The pages of recent novels are peopled by disturbing new progeny: Zadie Smith’s FutureMouse, Anne Haverty’s Missy the Sheep, David Mitchell’s Sonmi 471, Margaret Atwood’s Crakers and Pigoons – all descendants, you could say, of a letter published some fifty years ago in Nature, when Watson and Crick coolly announced they wished ‘to suggest a structure for the salt of deoxyribose nucleic acid’. Here we see one indicator that contemporary writers have an appetite for science and have an imaginative engagement with it. Margaret Atwood tells us the main topic at her ‘annual family Christmas dinner is likely to be intestinal parasites or sex hormones in mice, or, when that makes the non-scientists too queasy, the nature of the Universe.’

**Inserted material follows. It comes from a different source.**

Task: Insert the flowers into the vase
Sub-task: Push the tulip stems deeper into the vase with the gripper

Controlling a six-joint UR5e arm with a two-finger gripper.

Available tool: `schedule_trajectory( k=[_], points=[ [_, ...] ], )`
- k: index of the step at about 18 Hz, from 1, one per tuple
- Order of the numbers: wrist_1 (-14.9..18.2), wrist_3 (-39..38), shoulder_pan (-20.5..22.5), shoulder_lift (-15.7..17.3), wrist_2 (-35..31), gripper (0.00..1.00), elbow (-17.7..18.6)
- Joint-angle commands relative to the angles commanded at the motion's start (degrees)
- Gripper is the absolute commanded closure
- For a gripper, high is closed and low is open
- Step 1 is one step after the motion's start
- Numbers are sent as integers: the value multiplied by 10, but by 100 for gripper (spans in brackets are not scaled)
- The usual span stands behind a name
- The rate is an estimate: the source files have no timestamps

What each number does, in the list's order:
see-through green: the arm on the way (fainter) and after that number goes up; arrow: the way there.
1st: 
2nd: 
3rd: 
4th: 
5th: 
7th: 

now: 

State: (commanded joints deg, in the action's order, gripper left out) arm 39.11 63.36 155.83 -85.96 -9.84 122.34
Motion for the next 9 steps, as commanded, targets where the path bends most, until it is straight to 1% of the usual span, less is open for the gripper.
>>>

Not every writer has science round the dinner table, but they have ready access to it nowadays on the bookshelves and the internet. It has become a resource for the novelist – especially for those who, taking their cue from the stories of Ian McEwan and Peter Carey in the 1970s, incorporate elements of fantasy and science fiction such as we find in Mitchell’s 2004 novel Cloud Atlas. The exotic features of modern science are exciting material for writers, a good source for those ‘brave notions’ that fuel the speculative inventiveness of much contemporary fiction.

There is also...

Read the rest of the article by poet Maurice Riordan.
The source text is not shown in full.